Generally, patients with ST-segment depression do not have a complete coronary artery blockage and may not even be having an ACS. However, patients with chest pain and positive or elevated serum cardiac markers, diffuse or widespread ECG abnormalities, or heart failure have an increased risk of major acute cardiac event (MACE). Patients displaying ST-segment depression may be having a posterior MI; this should be confirmed with diagnostic tests. Treatment options for these patients can include beta-adrenergic blockers, clopidogrel, heparin therapy, and/or glycoprotein IIb/IIIa inhibitors as well as early PCI. These patients should not receive fibrinolytics (AHA, 2011).
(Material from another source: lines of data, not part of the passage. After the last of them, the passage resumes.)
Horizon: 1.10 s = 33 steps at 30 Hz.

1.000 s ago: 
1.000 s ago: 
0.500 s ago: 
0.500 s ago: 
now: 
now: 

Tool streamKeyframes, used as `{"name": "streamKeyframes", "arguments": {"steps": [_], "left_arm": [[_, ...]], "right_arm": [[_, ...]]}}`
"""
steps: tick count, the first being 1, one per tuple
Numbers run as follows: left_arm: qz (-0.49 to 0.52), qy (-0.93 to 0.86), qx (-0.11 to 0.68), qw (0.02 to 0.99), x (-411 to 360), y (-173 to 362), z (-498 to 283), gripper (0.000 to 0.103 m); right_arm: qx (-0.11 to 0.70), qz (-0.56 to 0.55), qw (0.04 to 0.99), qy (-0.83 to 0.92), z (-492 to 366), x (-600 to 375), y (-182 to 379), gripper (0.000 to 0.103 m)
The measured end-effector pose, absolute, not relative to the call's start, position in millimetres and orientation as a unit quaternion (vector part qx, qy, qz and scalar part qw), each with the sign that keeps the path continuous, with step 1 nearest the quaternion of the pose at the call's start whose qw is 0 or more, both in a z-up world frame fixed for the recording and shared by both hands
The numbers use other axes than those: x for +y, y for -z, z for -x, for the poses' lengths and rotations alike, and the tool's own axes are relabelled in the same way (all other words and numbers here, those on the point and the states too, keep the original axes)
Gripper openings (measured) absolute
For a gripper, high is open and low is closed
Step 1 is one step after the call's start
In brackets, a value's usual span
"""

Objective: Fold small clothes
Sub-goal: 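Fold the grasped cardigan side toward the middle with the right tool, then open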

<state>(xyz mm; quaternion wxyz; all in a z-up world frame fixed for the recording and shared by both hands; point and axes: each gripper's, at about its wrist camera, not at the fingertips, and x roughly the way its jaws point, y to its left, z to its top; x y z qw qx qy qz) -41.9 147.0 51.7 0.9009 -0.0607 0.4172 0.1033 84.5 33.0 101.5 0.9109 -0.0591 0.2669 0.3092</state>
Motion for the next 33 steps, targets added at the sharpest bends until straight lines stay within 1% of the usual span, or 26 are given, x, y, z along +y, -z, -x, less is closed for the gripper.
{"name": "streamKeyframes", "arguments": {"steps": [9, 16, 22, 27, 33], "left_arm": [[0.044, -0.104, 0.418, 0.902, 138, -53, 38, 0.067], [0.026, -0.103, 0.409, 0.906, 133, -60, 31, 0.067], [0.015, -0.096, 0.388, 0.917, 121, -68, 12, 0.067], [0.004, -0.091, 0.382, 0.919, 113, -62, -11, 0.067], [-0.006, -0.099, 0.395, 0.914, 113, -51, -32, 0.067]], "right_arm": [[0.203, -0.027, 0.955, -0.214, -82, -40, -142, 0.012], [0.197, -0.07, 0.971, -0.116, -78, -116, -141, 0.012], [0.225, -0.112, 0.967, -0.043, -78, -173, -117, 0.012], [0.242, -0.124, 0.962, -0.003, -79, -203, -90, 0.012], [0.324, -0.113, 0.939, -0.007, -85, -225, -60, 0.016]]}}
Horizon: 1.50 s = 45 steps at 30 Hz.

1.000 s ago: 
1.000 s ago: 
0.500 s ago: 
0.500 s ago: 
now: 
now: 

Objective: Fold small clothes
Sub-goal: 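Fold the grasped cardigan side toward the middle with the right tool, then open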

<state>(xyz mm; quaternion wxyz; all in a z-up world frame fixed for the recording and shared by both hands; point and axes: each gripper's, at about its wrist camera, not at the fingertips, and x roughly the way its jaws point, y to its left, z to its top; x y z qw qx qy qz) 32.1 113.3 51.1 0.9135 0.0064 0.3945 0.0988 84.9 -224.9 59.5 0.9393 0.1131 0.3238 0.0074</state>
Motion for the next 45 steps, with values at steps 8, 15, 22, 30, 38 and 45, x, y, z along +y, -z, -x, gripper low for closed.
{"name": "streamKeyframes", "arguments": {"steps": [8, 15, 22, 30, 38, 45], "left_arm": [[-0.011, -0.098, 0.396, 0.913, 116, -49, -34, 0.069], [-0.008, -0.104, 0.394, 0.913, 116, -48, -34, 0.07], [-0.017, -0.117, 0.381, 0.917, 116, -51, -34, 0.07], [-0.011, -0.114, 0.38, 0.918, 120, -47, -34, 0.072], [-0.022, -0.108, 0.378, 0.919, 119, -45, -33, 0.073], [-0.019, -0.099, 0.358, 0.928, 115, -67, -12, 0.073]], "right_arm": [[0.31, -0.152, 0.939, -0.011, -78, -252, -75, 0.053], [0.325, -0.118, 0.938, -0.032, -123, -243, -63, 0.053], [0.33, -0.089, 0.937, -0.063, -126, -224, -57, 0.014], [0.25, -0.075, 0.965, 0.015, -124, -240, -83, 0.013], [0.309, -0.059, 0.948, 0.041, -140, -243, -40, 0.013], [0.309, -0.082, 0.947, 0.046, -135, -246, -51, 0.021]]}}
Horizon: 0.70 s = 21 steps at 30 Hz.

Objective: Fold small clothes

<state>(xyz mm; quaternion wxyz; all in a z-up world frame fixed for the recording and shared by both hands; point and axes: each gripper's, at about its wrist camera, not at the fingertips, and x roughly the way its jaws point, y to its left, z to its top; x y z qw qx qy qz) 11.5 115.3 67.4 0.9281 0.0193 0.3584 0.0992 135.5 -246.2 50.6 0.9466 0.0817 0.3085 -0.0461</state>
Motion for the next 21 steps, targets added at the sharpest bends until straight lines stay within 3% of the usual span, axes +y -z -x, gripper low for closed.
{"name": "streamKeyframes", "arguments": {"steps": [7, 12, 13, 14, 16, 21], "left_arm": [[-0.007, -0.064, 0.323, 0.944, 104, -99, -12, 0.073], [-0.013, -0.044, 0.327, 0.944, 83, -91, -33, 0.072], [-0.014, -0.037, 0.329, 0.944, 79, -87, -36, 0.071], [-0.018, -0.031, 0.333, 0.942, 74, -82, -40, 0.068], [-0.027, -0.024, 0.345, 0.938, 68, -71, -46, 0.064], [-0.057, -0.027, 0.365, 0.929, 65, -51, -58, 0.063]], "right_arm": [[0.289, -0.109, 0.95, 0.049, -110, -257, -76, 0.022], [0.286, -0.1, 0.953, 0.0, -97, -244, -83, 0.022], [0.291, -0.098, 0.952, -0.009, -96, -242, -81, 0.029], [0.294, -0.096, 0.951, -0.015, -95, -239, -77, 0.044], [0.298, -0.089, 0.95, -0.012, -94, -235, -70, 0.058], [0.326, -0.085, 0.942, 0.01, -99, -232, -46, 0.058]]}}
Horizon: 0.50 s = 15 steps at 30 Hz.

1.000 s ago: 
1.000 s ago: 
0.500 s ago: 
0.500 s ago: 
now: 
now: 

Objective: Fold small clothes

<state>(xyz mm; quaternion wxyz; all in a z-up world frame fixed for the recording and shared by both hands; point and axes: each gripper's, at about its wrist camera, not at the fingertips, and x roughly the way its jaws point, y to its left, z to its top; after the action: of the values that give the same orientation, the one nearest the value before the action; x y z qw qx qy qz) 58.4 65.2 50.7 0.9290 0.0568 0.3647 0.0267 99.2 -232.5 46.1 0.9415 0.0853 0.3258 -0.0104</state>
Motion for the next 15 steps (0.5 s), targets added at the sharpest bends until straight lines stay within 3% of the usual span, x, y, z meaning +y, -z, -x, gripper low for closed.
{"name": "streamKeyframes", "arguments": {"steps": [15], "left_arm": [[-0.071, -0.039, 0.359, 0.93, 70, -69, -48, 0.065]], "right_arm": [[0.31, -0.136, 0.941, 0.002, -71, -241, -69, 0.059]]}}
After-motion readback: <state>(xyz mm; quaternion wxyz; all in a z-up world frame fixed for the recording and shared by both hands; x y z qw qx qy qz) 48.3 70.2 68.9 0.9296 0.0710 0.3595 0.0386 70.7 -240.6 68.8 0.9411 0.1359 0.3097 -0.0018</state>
If the patient has normal or nonspecific ECG changes, he or she is considered indeterminate pending further evaluation. Patients with a normal or nondiagnostic ECG will seldom be having an ACS. Evaluation will include cardiac markers and possibly a stress test. Therapies should be considered on the basis of risk versus benefit (AHA, 2011).
This information covers the early, basic care of most cardiac patients encountered. Many factors can complicate care—such as drug overdose, hypothermia, trauma, or pregnancy—and are beyond the scope of this course. Providers who can expect to encounter such conditions regularly will need additional education appropriate to their situation. Remember that the guidelines for cardiac care are just that, guidelines. Local protocol should be the ultimate authority for any care given.
American Heart Association (AHA). (2011). Advanced cardiovascular life support: provider manual. Dallas, TX: American Heart Association.
American Heart Association (AHA). (2010). Highlights of the 2010 American Heart Association guidelines for CPR and ECC. Dallas, TX: American Heart Association.